Understanding the Topology and the Geometry of the Space of Persistence Diagrams via Optimal Partial Transport

Vincent Divol,Théo Lacombe
DOI: https://doi.org/10.1007/s41468-020-00061-z
2024-05-28
Abstract:Despite the obvious similarities between the metrics used in topological data analysis and those of optimal transport, an optimal-transport based formalism to study persistence diagrams and similar topological descriptors has yet to come. In this article, by considering the space of persistence diagrams as a space of discrete measures, and by observing that its metrics can be expressed as optimal partial transport problems, we introduce a generalization of persistence diagrams, namely Radon measures supported on the upper half plane. Such measures naturally appear in topological data analysis when considering continuous representations of persistence diagrams (e.g.\ persistence surfaces) but also as limits for laws of large numbers on persistence diagrams or as expectations of probability distributions on the persistence diagrams space. We explore topological properties of this new space, which will also hold for the closed subspace of persistence diagrams. New results include a characterization of convergence with respect to Wasserstein metrics, a geometric description of barycenters (Fréchet means) for any distribution of diagrams, and an exhaustive description of continuous linear representations of persistence diagrams. We also showcase the strength of this framework to study random persistence diagrams by providing several statistical results made meaningful thanks to this new formalism.
Computational Geometry,Geometric Topology
What problem does this paper attempt to address?

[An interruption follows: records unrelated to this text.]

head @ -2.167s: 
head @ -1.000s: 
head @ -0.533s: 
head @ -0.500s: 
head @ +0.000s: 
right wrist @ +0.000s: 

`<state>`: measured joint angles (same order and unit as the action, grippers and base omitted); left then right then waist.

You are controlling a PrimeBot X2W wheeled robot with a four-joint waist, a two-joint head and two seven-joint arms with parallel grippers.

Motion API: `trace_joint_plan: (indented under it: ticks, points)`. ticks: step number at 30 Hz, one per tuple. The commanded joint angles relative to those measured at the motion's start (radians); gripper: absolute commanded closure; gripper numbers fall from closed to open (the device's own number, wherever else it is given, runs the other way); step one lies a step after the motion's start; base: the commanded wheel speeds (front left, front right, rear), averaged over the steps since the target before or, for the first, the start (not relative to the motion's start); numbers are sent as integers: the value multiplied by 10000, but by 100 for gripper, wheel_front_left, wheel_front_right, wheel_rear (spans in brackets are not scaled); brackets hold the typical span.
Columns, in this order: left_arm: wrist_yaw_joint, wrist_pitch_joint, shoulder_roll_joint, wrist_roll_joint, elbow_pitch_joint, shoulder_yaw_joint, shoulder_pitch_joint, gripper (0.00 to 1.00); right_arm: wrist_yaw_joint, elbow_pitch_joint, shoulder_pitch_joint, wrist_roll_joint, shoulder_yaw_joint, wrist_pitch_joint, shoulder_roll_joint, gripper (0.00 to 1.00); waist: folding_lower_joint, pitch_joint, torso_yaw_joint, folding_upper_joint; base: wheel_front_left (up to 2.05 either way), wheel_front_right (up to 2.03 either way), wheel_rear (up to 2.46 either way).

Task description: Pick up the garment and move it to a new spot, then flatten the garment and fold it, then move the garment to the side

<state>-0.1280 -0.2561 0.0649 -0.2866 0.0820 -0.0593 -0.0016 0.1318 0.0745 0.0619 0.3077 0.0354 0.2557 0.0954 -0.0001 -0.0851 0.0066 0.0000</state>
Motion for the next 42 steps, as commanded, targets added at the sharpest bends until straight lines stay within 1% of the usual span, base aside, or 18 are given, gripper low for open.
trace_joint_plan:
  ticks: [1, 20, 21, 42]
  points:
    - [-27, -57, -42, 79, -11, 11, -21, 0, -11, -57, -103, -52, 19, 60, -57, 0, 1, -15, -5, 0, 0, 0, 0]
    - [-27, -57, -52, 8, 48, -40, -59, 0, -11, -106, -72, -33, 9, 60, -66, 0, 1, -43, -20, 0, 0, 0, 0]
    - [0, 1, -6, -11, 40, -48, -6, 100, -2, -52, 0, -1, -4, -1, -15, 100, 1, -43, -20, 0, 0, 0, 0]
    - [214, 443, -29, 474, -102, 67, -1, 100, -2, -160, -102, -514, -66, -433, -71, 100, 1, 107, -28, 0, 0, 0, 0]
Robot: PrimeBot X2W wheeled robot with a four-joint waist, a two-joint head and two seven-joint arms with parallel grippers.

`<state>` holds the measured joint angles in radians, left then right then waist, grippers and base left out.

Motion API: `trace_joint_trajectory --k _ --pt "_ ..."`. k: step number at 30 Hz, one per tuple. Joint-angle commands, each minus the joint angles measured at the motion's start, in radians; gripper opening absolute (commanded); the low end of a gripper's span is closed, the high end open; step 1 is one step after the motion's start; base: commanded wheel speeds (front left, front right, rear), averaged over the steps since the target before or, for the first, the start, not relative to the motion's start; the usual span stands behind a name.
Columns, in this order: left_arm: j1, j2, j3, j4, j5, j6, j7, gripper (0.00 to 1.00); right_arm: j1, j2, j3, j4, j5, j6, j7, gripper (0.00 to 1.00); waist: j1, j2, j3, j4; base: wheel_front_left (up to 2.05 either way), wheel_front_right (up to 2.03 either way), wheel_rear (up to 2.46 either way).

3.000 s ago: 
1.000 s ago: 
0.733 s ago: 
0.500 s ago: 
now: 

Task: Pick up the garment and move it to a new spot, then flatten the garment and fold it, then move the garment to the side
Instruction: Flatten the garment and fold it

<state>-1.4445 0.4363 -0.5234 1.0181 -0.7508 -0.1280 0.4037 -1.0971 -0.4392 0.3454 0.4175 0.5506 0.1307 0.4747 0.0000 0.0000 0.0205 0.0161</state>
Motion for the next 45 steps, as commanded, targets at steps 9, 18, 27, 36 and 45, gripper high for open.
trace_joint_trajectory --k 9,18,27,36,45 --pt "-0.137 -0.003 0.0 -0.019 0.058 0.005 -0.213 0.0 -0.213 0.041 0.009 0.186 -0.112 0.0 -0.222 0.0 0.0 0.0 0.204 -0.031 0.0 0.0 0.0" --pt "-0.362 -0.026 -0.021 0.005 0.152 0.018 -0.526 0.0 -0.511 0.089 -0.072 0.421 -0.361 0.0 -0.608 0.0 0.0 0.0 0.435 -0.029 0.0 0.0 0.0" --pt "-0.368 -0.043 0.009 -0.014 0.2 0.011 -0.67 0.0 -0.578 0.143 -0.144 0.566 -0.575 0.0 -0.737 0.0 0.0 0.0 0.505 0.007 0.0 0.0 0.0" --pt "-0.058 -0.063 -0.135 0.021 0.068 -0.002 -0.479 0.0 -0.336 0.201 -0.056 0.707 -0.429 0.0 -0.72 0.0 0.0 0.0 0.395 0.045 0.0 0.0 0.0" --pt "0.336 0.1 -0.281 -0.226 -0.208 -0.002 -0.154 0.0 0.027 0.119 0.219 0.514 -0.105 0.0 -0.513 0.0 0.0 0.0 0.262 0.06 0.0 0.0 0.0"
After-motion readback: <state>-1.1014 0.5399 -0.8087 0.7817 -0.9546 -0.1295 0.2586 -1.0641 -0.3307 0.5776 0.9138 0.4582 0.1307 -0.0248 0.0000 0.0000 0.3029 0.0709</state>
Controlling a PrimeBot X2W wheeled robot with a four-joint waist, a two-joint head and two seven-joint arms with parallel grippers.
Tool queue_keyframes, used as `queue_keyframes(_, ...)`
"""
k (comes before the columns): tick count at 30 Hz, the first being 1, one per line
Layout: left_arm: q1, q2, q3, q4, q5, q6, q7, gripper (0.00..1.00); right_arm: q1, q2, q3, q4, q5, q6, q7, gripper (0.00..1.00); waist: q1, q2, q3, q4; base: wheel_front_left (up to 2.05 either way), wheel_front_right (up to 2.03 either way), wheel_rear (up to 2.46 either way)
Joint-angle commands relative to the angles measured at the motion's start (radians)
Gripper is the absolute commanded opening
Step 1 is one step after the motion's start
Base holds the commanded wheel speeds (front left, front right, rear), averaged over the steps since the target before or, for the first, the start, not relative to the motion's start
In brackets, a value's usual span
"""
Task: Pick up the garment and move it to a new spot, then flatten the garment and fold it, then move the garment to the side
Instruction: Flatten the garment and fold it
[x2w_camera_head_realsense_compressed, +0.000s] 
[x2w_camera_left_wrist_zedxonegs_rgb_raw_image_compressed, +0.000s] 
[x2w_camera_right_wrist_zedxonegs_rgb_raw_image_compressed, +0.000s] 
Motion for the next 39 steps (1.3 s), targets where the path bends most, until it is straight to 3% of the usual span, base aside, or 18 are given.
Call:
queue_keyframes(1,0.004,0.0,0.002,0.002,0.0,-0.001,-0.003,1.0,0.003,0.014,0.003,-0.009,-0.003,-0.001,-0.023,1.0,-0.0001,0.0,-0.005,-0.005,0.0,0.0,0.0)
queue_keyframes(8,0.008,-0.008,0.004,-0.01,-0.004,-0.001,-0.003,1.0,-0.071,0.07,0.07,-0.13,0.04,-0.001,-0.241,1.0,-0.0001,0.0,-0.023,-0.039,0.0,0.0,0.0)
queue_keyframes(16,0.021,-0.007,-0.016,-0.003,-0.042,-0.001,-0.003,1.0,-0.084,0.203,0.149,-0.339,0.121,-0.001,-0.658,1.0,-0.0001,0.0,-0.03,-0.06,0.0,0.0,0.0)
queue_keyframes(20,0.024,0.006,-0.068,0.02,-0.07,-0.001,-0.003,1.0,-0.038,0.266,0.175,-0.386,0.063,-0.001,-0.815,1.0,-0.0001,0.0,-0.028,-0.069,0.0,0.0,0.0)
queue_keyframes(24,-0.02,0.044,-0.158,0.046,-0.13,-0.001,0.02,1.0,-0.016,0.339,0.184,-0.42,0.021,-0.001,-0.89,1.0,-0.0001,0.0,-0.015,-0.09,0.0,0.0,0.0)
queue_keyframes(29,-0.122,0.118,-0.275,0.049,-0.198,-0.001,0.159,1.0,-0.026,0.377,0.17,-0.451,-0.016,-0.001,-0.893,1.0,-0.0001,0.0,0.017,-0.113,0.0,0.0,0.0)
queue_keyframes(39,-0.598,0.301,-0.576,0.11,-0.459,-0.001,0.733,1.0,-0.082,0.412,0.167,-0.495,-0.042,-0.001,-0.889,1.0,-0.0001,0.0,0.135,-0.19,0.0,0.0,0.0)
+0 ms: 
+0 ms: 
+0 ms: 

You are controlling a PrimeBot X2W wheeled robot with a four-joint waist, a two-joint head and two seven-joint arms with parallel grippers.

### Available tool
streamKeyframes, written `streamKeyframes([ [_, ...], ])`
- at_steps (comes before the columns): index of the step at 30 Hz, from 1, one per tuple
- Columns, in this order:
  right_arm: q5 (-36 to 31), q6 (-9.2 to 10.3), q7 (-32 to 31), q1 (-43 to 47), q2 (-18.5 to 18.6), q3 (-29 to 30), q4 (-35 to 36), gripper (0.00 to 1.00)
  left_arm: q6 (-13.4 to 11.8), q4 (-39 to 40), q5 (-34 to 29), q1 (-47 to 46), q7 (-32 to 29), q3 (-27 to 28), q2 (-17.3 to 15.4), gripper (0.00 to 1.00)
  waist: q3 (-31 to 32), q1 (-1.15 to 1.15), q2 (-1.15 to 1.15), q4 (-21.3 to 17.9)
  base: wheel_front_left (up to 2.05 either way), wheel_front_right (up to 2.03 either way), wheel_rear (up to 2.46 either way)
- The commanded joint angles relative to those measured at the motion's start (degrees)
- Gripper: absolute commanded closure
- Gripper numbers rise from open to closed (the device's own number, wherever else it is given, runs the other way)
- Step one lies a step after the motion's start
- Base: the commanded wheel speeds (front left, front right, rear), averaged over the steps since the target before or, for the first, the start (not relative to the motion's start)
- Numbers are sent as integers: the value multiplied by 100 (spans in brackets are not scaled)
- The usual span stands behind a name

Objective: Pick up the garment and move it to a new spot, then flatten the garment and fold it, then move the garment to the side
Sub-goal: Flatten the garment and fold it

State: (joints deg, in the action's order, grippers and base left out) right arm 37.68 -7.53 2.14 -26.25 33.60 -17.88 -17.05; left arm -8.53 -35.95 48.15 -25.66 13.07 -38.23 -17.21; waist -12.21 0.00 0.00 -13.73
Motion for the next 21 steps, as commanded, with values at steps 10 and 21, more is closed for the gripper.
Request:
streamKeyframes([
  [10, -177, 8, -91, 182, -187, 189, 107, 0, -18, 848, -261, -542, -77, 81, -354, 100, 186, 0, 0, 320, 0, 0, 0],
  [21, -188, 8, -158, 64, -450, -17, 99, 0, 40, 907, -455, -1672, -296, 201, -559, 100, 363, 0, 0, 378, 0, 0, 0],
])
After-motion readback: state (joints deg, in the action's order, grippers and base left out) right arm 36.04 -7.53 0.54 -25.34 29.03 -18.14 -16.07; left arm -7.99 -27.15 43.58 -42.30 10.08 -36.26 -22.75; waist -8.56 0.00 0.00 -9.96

### Problems the Paper Attempts to Solve The paper aims to introduce a generalized persistence diagram by viewing persistence diagrams as discrete measures and observing that their metrics can be represented as an optimal partial transport problem. This generalized persistence diagram is a Radon measure on the upper half-plane. These measures naturally appear in topological data analysis, particularly when continuously representing persistence diagrams (such as persistence surfaces), and also as the law of large numbers limit or expectation of probability distributions on persistence diagrams. The main contributions of the paper include: 1. **Study of Topological Properties**: Exploration of the topological properties of this new space, which also apply to persistence diagrams in closed subspaces. 2. **Description of Convergence**: Providing characterizations of convergence under the Wasserstein metric. 3. **Geometric Description**: Describing the geometric characteristics of the Fréchet means of any distribution diagram. 4. **Continuous Linear Representation**: Thoroughly describing the continuous linear representation of persistence diagrams. 5. **Study of Random Persistence Diagrams**: Demonstrating the powerful capability of this framework in studying random persistence diagrams, providing several statistical results that become meaningful due to the new form. Additionally, the paper explores how to address the law of large numbers problem for persistence diagrams generated by random point clouds by extending the Wasserstein distance and investigates the stability of the expected diagram. These works are of significant importance for understanding topological data structures and their statistical properties.